[Supplied records]

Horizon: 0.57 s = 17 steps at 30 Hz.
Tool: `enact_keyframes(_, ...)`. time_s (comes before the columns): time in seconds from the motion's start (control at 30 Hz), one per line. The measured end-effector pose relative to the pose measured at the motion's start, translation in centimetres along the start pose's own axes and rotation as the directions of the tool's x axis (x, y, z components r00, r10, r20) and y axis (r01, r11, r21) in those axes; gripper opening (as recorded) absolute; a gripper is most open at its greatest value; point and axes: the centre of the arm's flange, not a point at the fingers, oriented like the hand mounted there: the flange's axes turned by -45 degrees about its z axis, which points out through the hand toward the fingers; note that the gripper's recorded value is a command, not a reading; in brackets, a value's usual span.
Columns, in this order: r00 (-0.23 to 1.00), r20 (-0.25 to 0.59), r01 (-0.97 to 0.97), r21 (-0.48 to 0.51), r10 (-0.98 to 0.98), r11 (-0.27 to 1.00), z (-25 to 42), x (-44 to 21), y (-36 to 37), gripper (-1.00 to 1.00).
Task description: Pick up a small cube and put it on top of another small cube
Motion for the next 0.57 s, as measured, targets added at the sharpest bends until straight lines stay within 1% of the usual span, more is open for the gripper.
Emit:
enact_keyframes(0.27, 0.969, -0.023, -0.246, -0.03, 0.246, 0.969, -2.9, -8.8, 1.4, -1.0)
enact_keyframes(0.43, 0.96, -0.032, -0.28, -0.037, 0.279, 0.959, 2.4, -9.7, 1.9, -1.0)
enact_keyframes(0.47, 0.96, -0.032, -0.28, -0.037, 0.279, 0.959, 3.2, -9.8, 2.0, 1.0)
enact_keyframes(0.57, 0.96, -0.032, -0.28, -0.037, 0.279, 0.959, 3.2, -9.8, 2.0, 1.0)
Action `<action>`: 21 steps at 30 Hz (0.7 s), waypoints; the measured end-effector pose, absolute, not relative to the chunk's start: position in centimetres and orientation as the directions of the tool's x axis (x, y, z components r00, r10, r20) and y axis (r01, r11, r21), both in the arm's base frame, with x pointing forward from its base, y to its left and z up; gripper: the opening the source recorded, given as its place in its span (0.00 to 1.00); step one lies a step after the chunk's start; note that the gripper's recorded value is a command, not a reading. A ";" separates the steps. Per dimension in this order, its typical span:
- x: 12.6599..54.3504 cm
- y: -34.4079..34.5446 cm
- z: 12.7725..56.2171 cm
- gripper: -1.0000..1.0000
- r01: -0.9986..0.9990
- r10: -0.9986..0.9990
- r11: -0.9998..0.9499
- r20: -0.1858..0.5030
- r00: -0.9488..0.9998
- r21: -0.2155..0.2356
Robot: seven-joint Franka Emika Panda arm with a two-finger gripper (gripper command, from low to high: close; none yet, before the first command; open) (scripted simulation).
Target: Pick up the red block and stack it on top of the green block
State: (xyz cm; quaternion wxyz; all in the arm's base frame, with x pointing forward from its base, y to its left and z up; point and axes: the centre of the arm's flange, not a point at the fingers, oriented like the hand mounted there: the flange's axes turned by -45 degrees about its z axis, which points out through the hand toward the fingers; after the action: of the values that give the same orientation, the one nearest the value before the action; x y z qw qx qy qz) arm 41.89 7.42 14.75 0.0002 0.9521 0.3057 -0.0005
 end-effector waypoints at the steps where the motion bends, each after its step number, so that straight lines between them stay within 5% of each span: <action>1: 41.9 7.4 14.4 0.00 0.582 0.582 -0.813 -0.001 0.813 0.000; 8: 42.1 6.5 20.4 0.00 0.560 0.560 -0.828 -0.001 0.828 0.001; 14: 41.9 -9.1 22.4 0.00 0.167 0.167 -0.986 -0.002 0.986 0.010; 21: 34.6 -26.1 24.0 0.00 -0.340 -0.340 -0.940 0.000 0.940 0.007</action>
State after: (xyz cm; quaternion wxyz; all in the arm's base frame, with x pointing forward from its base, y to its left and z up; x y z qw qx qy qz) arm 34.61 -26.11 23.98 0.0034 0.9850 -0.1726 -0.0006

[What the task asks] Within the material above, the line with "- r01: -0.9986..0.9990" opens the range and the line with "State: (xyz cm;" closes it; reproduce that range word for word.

[Answer to the problem]
- r01: -0.9986..0.9990
- r10: -0.9986..0.9990
- r11: -0.9998..0.9499
- r20: -0.1858..0.5030
- r00: -0.9488..0.9998
- r21: -0.2155..0.2356
Robot: seven-joint Franka Emika Panda arm with a two-finger gripper (gripper command, from low to high: close; none yet, before the first command; open) (scripted simulation).
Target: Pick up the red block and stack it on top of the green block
State: (xyz cm; quaternion wxyz; all in the arm's base frame, with x pointing forward from its base, y to its left and z up; point and axes: the centre of the arm's flange, not a point at the fingers, oriented like the hand mounted there: the flange's axes turned by -45 degrees about its z axis, which points out through the hand toward the fingers; after the action: of the values that give the same orientation, the one nearest the value before the action; x y z qw qx qy qz) arm 41.89 7.42 14.75 0.0002 0.9521 0.3057 -0.0005

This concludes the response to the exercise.